Did you post a build on this I could read? (if yes how did I miss it??? Love steam stuff  )

Is it difficult to start it on steam? are there any tricks? This is a one cylinder engine and thus not a self starting one... that' why OI wonder... What about the boiler, any description on how you made it? 

take care, 

tom in MA


----------



## SignalFailure (Dec 5, 2010)

Hi Tom,

It's from a German book of model engines, I'm afraid I didn't do a build diary for this one.
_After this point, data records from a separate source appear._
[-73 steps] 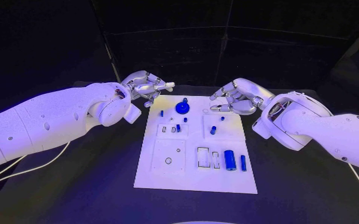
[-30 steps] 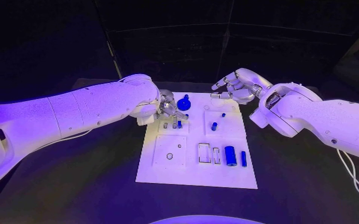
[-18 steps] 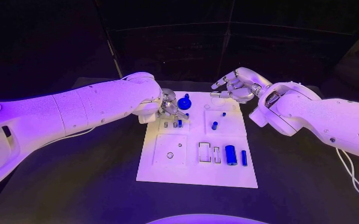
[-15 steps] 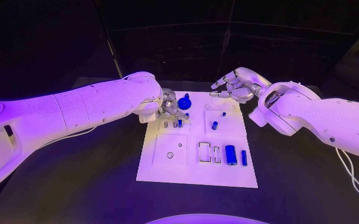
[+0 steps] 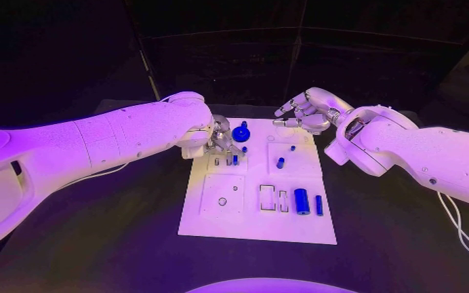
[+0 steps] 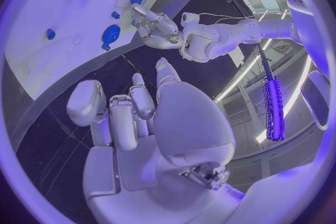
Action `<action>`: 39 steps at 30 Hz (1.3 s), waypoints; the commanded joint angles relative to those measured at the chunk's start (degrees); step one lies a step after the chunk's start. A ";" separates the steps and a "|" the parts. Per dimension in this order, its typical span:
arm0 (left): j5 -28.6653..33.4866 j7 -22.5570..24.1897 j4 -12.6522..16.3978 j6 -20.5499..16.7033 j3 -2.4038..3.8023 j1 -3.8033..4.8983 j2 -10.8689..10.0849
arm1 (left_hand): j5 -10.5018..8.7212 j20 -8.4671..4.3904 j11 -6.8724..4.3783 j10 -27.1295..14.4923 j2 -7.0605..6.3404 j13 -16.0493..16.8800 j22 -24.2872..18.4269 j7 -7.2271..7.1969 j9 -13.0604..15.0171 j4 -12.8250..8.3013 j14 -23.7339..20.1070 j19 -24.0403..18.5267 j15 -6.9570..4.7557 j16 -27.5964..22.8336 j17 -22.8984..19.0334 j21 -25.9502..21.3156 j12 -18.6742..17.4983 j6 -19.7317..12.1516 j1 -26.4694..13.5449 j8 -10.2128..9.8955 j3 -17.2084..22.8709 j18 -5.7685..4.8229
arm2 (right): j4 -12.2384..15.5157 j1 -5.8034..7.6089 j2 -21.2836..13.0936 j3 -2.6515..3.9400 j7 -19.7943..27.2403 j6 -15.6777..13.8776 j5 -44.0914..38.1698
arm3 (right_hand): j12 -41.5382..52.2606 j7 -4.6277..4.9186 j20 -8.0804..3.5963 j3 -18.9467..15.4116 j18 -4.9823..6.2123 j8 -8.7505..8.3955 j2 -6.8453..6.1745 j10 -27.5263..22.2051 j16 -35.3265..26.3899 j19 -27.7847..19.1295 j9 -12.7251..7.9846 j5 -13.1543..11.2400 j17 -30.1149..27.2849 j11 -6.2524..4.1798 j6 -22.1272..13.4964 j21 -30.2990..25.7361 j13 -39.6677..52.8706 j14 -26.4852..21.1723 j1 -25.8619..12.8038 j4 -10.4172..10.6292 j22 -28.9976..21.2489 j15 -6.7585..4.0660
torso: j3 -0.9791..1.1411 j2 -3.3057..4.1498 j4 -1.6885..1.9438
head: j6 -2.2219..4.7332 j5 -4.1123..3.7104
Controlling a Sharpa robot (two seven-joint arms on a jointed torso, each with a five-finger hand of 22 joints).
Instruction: Assemble the parts on the task board
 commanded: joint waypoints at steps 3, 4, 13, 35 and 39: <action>-0.51 -0.52 -0.21 1.88 0.02 0.10 0.31 | 0.19 -0.28 -0.04 -0.41 0.10 -0.09 0.19 0.10 0.23 -0.50 6.05 0.11 -0.28 0.18 15.08 0.43 -0.26 -0.52 0.81 0.55 -0.02 -0.67 | 0.22 0.11 0.04 0.04 0.13 1.11 0.15 | -0.05 -0.15 -0.22 -0.34 0.98 0.19 0.02 -0.41 -0.12 -0.27 0.01 0.42 4.59 -0.04 -0.19 -0.20 0.03 3.77 -0.32 0.19 0.06 -0.25 | 0.00 -0.03 -0.01 | -0.07 0.06; -0.51 -0.59 -0.25 1.97 0.02 0.10 0.35 | 0.20 -0.29 -0.05 -0.41 0.08 -0.11 0.19 0.09 0.31 -0.61 6.05 0.10 -0.29 0.18 15.08 0.43 -0.28 -0.57 0.90 0.64 -0.01 -0.66 | 0.28 0.11 0.02 0.04 0.12 1.13 0.15 | -0.07 -0.16 -0.22 -0.38 0.98 0.20 0.08 -0.42 -0.13 -0.26 0.01 0.45 4.58 -0.04 -0.19 -0.20 0.01 3.77 -0.33 0.25 0.06 -0.25 | -0.02 -0.03 0.03 | -0.18 0.21; -0.52 -1.12 -1.02 3.15 0.03 0.10 0.92 | 0.19 -0.31 -0.10 -0.51 -0.07 -0.49 0.44 0.04 0.69 -1.03 6.05 0.16 -0.32 0.18 15.08 0.58 -0.59 -0.68 1.22 1.06 -0.01 -0.70 | 0.52 0.11 0.14 0.04 0.09 1.29 0.15 | -0.07 -0.16 -0.22 -0.38 0.98 0.20 0.08 -0.42 -0.13 -0.26 0.01 0.45 4.58 -0.04 -0.19 -0.20 0.01 3.77 -0.33 0.25 0.06 -0.25 | 0.02 -0.04 0.03 | -0.50 0.29; -0.50 -0.70 -2.57 5.60 0.03 0.11 1.55 | 0.18 -0.40 -0.24 0.00 0.68 -0.19 0.95 -0.12 1.95 -3.02 6.05 0.18 -0.42 0.18 15.08 0.87 -0.33 -1.28 3.07 2.40 0.89 -0.77 | 0.60 0.11 0.25 0.04 -0.26 1.48 -1.54 | 0.17 -0.24 -0.27 -0.64 0.97 0.42 0.59 -0.23 -0.08 -0.19 0.04 1.09 4.70 -0.13 0.02 -0.23 0.16 3.82 0.08 0.56 0.06 -0.31 | 0.00 -0.05 0.05 | -0.98 -0.09; -0.33 0.10 -2.85 6.26 0.03 0.11 1.47 | -0.40 -0.44 -0.31 0.14 1.31 -0.01 1.03 -0.19 2.39 -4.12 6.05 0.13 -0.46 0.18 15.08 0.91 -0.22 -1.53 4.04 2.84 1.55 -0.78 | 0.57 0.11 0.21 0.04 -0.46 1.23 -1.79 | 0.12 -0.23 -0.28 -0.66 0.97 0.42 0.68 -0.27 -0.08 -0.19 0.03 1.14 4.70 -0.13 -0.01 -0.23 0.10 3.83 0.11 0.62 0.05 -0.32 | -0.02 -0.03 0.14 | -0.99 -0.13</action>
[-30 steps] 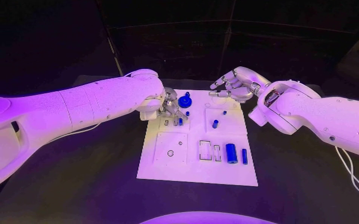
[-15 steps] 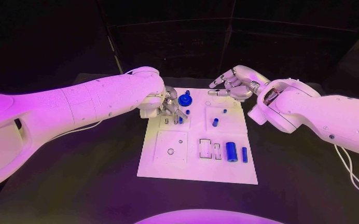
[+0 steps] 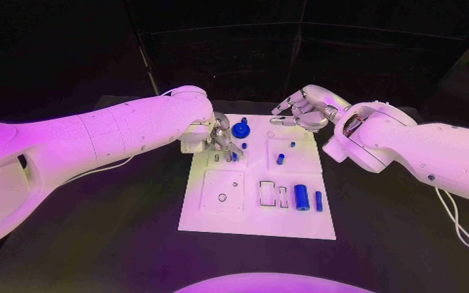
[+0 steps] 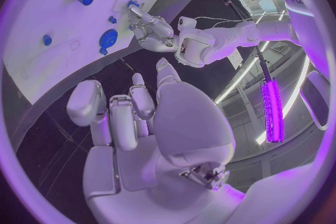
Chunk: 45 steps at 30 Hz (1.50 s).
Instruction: Assemble the parts on the task board
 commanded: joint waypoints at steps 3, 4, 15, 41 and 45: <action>-0.11 1.27 -0.33 1.94 0.01 0.09 -0.12 | -0.54 -0.32 -0.20 0.35 0.65 0.05 0.15 -0.06 0.44 -1.57 6.05 -0.07 -0.53 0.18 15.09 0.37 0.16 -0.76 1.63 0.50 0.94 -0.78 | 0.05 0.12 -0.14 0.04 -0.34 -0.13 -1.08 | 0.11 -0.22 -0.29 -0.20 0.98 0.20 0.81 -0.29 -0.09 -0.20 0.01 0.27 4.71 -0.13 -0.05 -0.25 -0.11 3.82 0.09 0.22 -0.05 -0.32 | -0.03 0.01 0.04 | -0.08 0.07; -0.10 1.41 -0.37 2.03 0.01 0.09 -0.14 | -0.54 -0.33 -0.22 0.35 0.82 0.06 0.18 -0.09 0.50 -1.82 6.05 -0.07 -0.55 0.18 15.09 0.38 0.15 -0.83 1.87 0.53 1.16 -0.78 | 0.03 0.12 -0.16 0.04 -0.36 -0.16 -1.10 | 0.12 -0.22 -0.29 -0.22 0.98 0.20 0.88 -0.28 -0.09 -0.20 0.00 0.26 4.71 -0.12 -0.06 -0.26 -0.10 3.82 0.09 0.27 -0.06 -0.32 | -0.05 0.01 0.03 | -0.07 0.08; 2.77 2.30 -0.20 2.50 0.01 0.12 -0.56 | -0.25 -0.76 -0.52 -0.67 3.30 -1.11 0.36 -0.29 0.42 -8.19 6.05 -0.22 -0.91 0.18 15.09 0.39 -1.46 -2.76 8.19 -0.37 8.72 -0.78 | -0.22 0.12 -0.12 0.04 -0.48 -0.09 -1.15 | 0.12 -0.22 -0.29 -0.23 0.98 0.20 0.92 -0.28 -0.09 -0.20 0.00 0.26 4.71 -0.12 -0.06 -0.26 -0.10 3.83 0.09 0.30 -0.06 -0.32 | -0.01 -0.02 0.04 | -0.26 0.05; 5.63 3.75 8.01 -11.25 0.00 0.10 -6.95 | 4.84 -0.16 0.09 0.83 -6.95 -0.44 2.80 0.58 3.29 -18.18 6.05 0.55 -0.35 0.18 15.09 1.47 -1.06 -3.38 -6.76 1.53 45.95 -1.08 | -0.42 0.12 0.04 0.03 -0.92 0.19 -1.16 | 0.18 -0.22 -0.31 -0.78 0.99 0.27 0.96 -0.28 -0.24 -0.21 -0.03 0.36 4.51 -0.13 -0.15 -0.36 -0.13 3.79 0.48 0.57 -0.17 -0.34 | 0.01 -0.04 -0.04 | -0.08 -0.35; 5.37 4.19 10.28 -15.17 -0.03 -0.03 -8.50 | 5.08 -0.19 0.03 1.03 -7.44 -0.26 3.18 0.54 3.74 -18.45 6.05 0.76 -0.39 0.18 15.09 1.69 -0.87 -3.46 -7.13 2.01 47.04 -1.15 | -0.49 0.12 -0.13 0.03 -1.18 0.33 -1.16 | -0.01 -0.22 -0.33 -1.04 1.06 0.29 1.06 -0.49 -0.45 -0.43 -0.05 1.60 4.22 -0.13 -0.23 -0.62 -0.36 3.71 0.88 0.69 -0.61 -0.34 | 0.03 -0.11 0.20 | -0.31 -0.58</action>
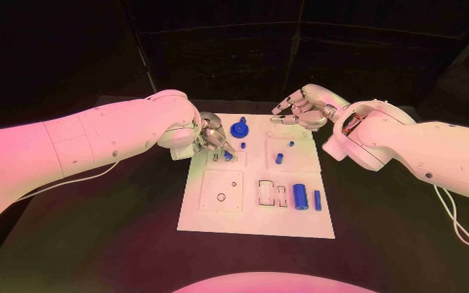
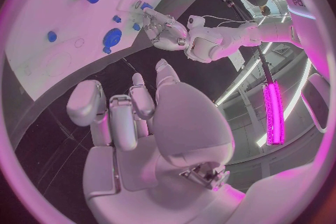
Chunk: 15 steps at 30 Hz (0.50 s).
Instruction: Assemble the parts on the task board
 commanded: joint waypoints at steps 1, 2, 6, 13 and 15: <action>0.43 1.44 1.61 -7.99 0.00 -0.09 -0.99 | 0.40 -0.10 0.03 0.42 -0.28 0.11 0.11 0.03 0.21 -10.29 6.06 0.46 0.01 0.18 15.09 0.23 0.26 -0.21 -0.47 0.28 10.66 -1.16 | -0.01 0.11 -0.12 0.04 -0.35 0.35 -0.16 | -0.05 -0.21 -0.20 -0.64 1.08 0.30 0.33 -0.54 -0.50 -0.34 -0.06 1.48 4.13 -0.13 -0.26 -0.43 -0.27 3.69 0.70 0.23 -0.42 -0.34 | 0.00 -0.05 0.18 | -0.19 -0.12; 0.23 1.55 2.03 -8.91 -0.01 -0.17 -1.31 | 0.40 -0.10 0.03 0.42 -0.28 0.11 0.11 0.03 0.21 -10.29 6.06 0.46 0.01 0.18 15.09 0.23 0.26 -0.21 -0.47 0.29 10.66 -1.16 | -0.03 0.11 -0.16 0.04 -0.38 0.37 -0.16 | -0.06 -0.21 -0.20 -0.67 1.08 0.31 0.33 -0.55 -0.51 -0.35 -0.06 1.57 4.12 -0.13 -0.27 -0.44 -0.28 3.69 0.74 0.24 -0.44 -0.34 | 0.00 -0.07 0.17 | -0.19 -0.01; -2.14 1.72 3.34 -12.03 -0.05 -0.65 -2.27 | 0.66 -0.14 -0.03 0.61 -0.69 0.18 0.32 -0.04 0.55 -10.41 6.06 0.58 -0.04 0.18 15.09 0.35 0.37 -0.23 -0.81 0.66 11.41 -1.20 | -0.03 0.11 -0.29 0.04 -0.56 0.52 -0.16 | -0.06 -0.21 -0.20 -0.72 1.09 0.31 0.35 -0.56 -0.53 -0.36 -0.06 1.67 4.10 -0.14 -0.28 -0.47 -0.29 3.69 0.78 0.27 -0.47 -0.34 | 0.05 -0.11 0.20 | -0.32 0.12; -7.72 1.45 5.10 -15.18 -0.12 -1.65 -3.04 | 0.73 -0.16 -0.07 0.70 -0.91 0.21 0.51 -0.08 0.69 -10.49 6.06 0.69 -0.07 0.18 15.09 0.46 0.42 -0.22 -0.93 0.82 11.74 -1.23 | -0.06 0.11 -0.38 0.04 -0.87 0.90 -0.16 | -0.22 -0.20 -0.20 -0.78 1.24 0.30 0.33 -0.70 -0.80 -0.76 -0.07 1.75 3.66 -0.13 -0.32 -0.85 -0.47 3.58 0.80 0.31 -1.25 -0.34 | 0.00 -0.01 0.04 | -0.28 0.46; -8.53 1.40 5.27 -15.56 -0.13 -1.84 -3.05 | 0.73 -0.16 -0.07 0.70 -0.91 0.21 0.51 -0.08 0.69 -10.49 6.06 0.69 -0.07 0.18 15.09 0.46 0.42 -0.22 -0.93 0.82 11.74 -1.23 | -0.06 0.11 -0.39 0.04 -0.92 0.94 -0.16 | -0.22 -0.20 -0.20 -0.78 1.24 0.30 0.33 -0.70 -0.80 -0.76 -0.07 1.75 3.66 -0.13 -0.32 -0.85 -0.47 3.58 0.80 0.31 -1.25 -0.34 | 0.01 0.00 0.01 | -0.20 0.54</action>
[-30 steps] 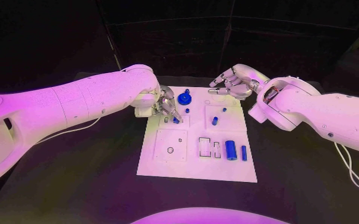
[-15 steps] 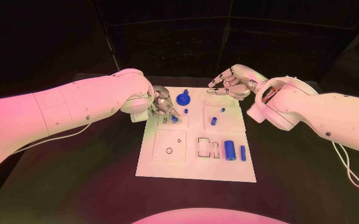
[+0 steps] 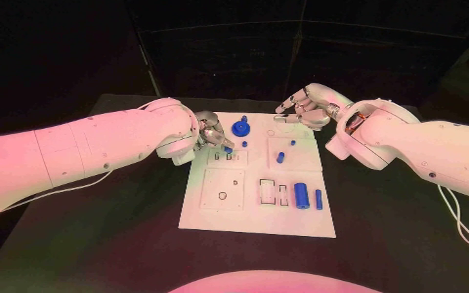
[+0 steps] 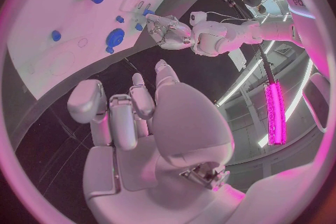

The boiler was from a piece of 43mm OD tube I had lying around - the end plates are just brass sheet (about 0.75mm thickness) silver soldered in place (not flanged but the bottom one is recessed to keep in the heat 

It starts very easily and runs non-stop for 30 mins or so - around 1800-2500 rpm apparently. It just requires care with the port/pivot/crank positions and steam passages. Apart from those vital statistics I just winged the rest - I think I'll make another filler cap rather than that oversize sombrero that's on there now!

Paul


----------



## ttrikalin (Dec 5, 2010)

very nice indeed. 

t


----------



## bearcar1 (Dec 5, 2010)

Paul your work just knocks me out. Such a pleasant site seeing an engine running on live steam rather than comp. air. The design and your interpretation are very elegant and yet functional, a job well done indeed. BRAVO!! Thm: I agree with Tom, perhaps a general set of drawings could be hacked together that would show some of the more critical measurements to make life so much easier for those of us that would like to imitate, steal, or just plain old copy idea. ;D : I really enjoy seeing this one sitting while spinning and sizzling all the while plumes of steam are wafting around, truly delightful. I like the finish on the base as well. is that a lacquer or one of the 'poly' finishes? Also, what species of wood is that?

BC1
Jim


----------



## SignalFailure (Dec 5, 2010)

Cheers Jim ;D The base is just a piece of diy-store cheapo shelf material - that horrid soft stuff made from separate sections welded together (or whatever they do to that wood stuff). I slapped on some teak woodstain (the remains of last window decorating job) but it needs a couple of coats and a varnish. I've been saving a lump of mahogany for a year or two but that'll have to wait for something a little more special. Now if I could lay my hands on some 60's formica that would be just great..... :big:


----------



## 4156df (Dec 5, 2010)

Hi Paul,
Very nice! Any chance you can provide a little more info on the book you saw it in? I'd like to read more about it. 
Dennis


----------



## cl350rr (Dec 5, 2010)

Wow, nice engine. could you possibly post some still shots of it?
thanks
Randy


----------



## SignalFailure (Dec 5, 2010)

Here's the book:

http://www.amazon.de/dp/3788306548/?tag=skimlinks_replacement-20

Here's a superior build:

http://home.hccnet.nl/hvisser.5/stirling-25.html

Hope that helps!


----------



## DOC123 (Dec 6, 2010)

Lovely little engine. Thm:


----------



## cfellows (Dec 6, 2010)

Very nice work!

Chuck


----------



## kustomkb (Dec 6, 2010)

Very nice Paul, a real beauty!


----------



## jct842 (Dec 7, 2010)

WOW I really like that little engine.  As been said real steam sure makes a difference. John


----------



## littlefold (Dec 7, 2010)

WoW!
 Super little steamer!Great build.
Did you solder the engine on top of the boiler?
Thanks.
Tim


----------



## SignalFailure (Dec 7, 2010)

Thanks all.

Tim, yes a short tube was soldered into the bottom of the frame first then that tube passed through a hole in the top plate. I silver soldered around the tube on the underside of the top plate and that flowed as intended to secure the whole assembly. I'm not sure what the plans call for in this regard it was just my own idea.

Paul


----------